In this Special Issue, we have collected some research works on drug design using computational methods with respect to drug–target interactions, covering three topics, i.e., the developments of methods including machine learning and transformer-based models, the conformational effects in the target site based on molecular dynamics simulations, and the rational design of new inhibitors via virtual screening and experimental validation. Xiaojuan Shen et al. proposed a molecular generative model, NIMO, based on a conditional transformer neural network model. Xiangying Zhang et al. developed METEOR, a graph-based generative model within a reinforcement learning framework.
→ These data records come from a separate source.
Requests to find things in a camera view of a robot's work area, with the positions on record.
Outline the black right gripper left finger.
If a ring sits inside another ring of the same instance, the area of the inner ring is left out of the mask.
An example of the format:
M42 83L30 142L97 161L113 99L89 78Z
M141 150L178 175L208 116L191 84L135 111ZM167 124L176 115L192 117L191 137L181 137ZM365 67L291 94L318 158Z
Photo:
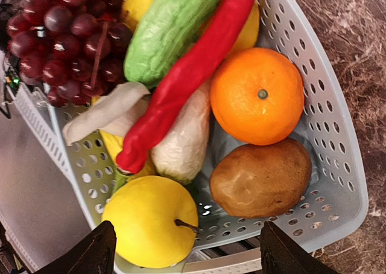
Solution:
M37 273L113 273L115 249L114 227L104 221L70 251Z

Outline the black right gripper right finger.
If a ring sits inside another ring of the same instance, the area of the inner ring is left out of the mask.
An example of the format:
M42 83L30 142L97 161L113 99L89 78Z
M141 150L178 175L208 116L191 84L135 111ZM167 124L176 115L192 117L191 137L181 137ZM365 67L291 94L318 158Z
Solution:
M263 273L335 273L310 256L275 223L266 221L260 234Z

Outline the orange fruit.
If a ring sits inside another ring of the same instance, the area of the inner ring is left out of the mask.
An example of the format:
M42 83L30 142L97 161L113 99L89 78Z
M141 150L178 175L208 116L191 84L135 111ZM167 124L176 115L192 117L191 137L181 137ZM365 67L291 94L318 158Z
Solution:
M215 119L229 135L254 145L275 144L288 137L301 118L302 76L277 51L246 49L218 68L210 103Z

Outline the green cucumber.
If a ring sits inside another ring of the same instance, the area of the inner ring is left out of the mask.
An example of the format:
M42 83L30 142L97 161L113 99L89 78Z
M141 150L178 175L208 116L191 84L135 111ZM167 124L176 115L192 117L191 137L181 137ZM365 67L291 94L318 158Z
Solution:
M199 27L219 1L154 0L130 41L124 61L126 80L149 89L158 86L195 42Z

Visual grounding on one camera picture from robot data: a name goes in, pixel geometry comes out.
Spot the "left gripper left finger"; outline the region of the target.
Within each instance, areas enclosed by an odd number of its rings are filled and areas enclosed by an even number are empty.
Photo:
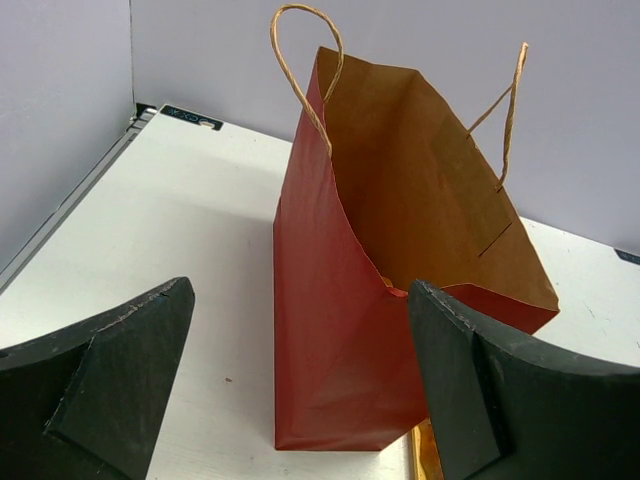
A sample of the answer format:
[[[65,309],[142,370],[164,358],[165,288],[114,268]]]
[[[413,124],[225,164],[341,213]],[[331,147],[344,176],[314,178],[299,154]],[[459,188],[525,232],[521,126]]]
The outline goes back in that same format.
[[[3,349],[2,478],[145,478],[194,305],[177,277]]]

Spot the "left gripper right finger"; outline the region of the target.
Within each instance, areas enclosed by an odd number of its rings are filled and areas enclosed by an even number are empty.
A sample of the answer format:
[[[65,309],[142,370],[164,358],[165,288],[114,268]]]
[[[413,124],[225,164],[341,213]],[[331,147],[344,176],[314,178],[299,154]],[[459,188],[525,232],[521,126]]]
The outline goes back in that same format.
[[[635,479],[639,371],[415,281],[409,324],[448,479]]]

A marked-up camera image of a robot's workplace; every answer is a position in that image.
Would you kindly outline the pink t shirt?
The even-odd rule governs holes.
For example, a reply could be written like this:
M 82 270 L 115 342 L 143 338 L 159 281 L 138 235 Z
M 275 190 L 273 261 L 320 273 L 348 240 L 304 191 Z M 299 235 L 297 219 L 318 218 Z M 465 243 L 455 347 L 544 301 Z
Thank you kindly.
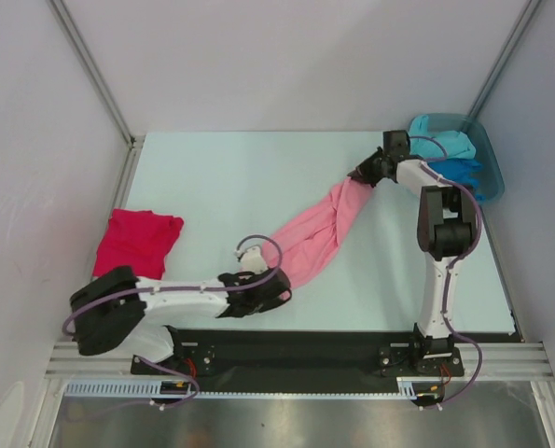
M 351 178 L 339 182 L 262 245 L 263 259 L 281 269 L 291 288 L 307 285 L 337 256 L 372 192 Z

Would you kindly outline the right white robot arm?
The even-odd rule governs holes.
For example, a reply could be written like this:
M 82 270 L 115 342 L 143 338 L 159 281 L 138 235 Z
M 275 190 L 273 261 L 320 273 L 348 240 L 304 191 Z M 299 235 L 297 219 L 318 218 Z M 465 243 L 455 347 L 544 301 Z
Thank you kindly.
M 375 187 L 390 179 L 419 199 L 417 242 L 425 255 L 423 304 L 409 345 L 381 350 L 382 374 L 434 377 L 461 363 L 455 349 L 452 308 L 463 261 L 479 244 L 482 218 L 471 190 L 431 169 L 410 153 L 405 131 L 386 131 L 382 145 L 349 173 Z

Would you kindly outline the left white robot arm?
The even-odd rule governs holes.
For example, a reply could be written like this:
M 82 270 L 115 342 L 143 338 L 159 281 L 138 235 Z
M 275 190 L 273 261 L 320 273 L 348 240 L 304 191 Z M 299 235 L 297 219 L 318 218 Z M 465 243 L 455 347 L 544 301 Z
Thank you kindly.
M 185 361 L 172 336 L 182 318 L 243 318 L 271 311 L 291 296 L 290 281 L 277 268 L 187 284 L 138 277 L 131 267 L 120 266 L 71 296 L 72 313 L 62 331 L 83 357 L 119 351 L 172 373 Z

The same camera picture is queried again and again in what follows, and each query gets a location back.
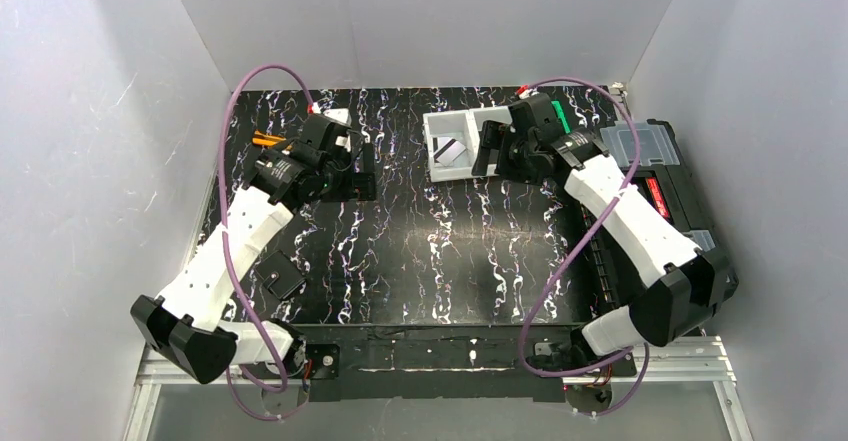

As discussed in the review by Xin Qi et al., many computational tools utilizing artificial intelligence (AI) algorithms have been developed in recent years, such as DeepHome2.0, AFTGAN, and PeSTo for protein–protein interactions; DeepDTAF, DeepAffinity, DeepMGT-DT, MolTranse, DTITR, GSATDTA, and VITScore for drug–target interactions; MolGPT, LigGPT, AlphaDrug, and cMolGPT for de novo drug design; and SMILES-BERT, ChemBERTa, K-BERT, DHTNN, MolFPG, and GROVER for predicting molecular properties. Several integrated approaches have been built from some of the typical computational tools, including CHARMM, ROSETTA3, VMD, GROMACS, Marvin Sketch, Chimera, Avogadro, SPORES, DataWarrior, Schrödinger, MOE, PLANTS, Pharmit, Swiss-ADME, Swiss Target Prediction, and MouseTox. These approaches were applied to systems such as cytochrome P450, SARS-CoV-2, Gram-positive bacteria, PPARγ partial agonists, and a set of protein–ligand complexes collected in PDBbind.